Okulların başarı düzeyini ölçen SBS ve Koleje Giriş Sınavı’nda elde ettiği bireysel sonuçlar ağırlıklandırılarak 3 aşamalı bir standart test uygulamasıyla koleje girecek öğrenciler belirleniyor…
CTP döneminde, nicel ve nitel yönden okullarımızın seviyesi eşitlenmeden kolej sınavlarının kaldırılması, kolejlerin kapatıldığı algısına yol açmıştı. Bu uygulama ve diğer bazı toplumsal olguların bir araya gelmesiyle özel okullara yönelimin olağandışı düzeylere varması ve güneydeki okullara yönelimin artması ciddi bir sorundu. Fırsat eşitliği için çıkılan yolda, fırsat eşitsizliği yaratılmıştı…
CTP’nin öngördüğü yapı fırsat eşitliği ilkesini öngördüğünden o günün tartışmalarında geriye dönüşü savunanların eski alışkanlıklarla eşitsizlik talep ettiğini düşünüyordum. Hatta ayrıcalıklı eğitimin tüm dünyada olduğu gibi bizde de bir bedeli olması gerektiğini iddia ederek, nazire yaparcasına, “Kolejleri Eğitim Vakfı’na devredelim, dileyenler bir ücret karşılığında bu okullara devam etsin” diyordum. “Birileri eğitimin özelleştirilmesini savunuyor” dedikodularından medet umanlar bu nazireyi bile nimetten saymıştı. Toplumun genelinde ise “kolej sınavlarının kaldırmasına” gösterilen tepki doğal olarak uygulamayı sahiplenen herkesi gelip buluyordu…

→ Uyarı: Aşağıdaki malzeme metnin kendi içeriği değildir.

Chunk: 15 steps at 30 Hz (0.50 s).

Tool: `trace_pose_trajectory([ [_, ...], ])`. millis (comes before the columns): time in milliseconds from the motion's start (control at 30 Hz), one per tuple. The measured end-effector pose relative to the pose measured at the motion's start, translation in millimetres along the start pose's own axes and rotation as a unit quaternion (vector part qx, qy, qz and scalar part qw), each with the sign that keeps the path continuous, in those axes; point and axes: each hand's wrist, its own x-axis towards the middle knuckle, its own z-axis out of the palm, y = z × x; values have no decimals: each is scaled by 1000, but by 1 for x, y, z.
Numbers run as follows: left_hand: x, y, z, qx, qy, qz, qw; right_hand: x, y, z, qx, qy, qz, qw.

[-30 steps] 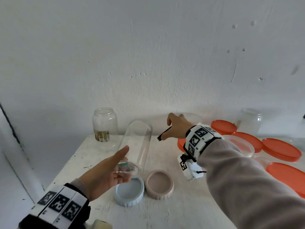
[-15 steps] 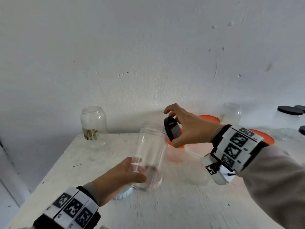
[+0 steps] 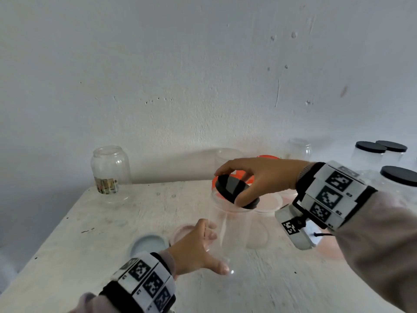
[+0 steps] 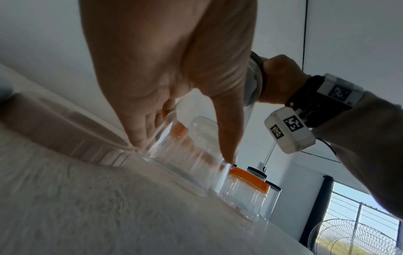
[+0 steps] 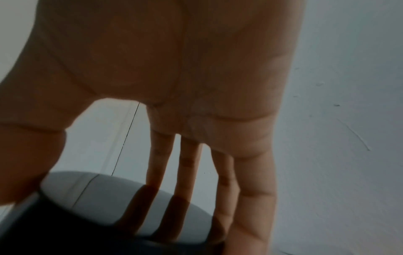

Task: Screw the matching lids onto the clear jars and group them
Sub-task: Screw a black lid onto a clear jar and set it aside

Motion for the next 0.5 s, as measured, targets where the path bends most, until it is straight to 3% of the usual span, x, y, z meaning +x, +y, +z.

O dönemde tepkileri gözlemleyen UBP, kolej sınavlarını yeniden başlattı.
Kendi adıma, fırsat eşitliği namına ideolojik gerekçelerle halka rağmen bir uygulamayı savunmanın yanlışlığını teslim ederken, halkın CTP’ye tepkisini siyasi ranta çevirmek için girişilen acemice uygulamaların ciddi bir eleştiriye tabi tutulması gerektiğini de düşünmekteyim. Geçmişteki tepkilere mazhar olan yaklaşımım bugün fırsat eşitsizliği sorunumuzun hasır altı edilmekte olduğu ve “yeni uygulamanın” bilimsel açıdan ciddi sıkıntılar içerdiği tespitini yapmama mani midir? Okuyucunun takdiridir…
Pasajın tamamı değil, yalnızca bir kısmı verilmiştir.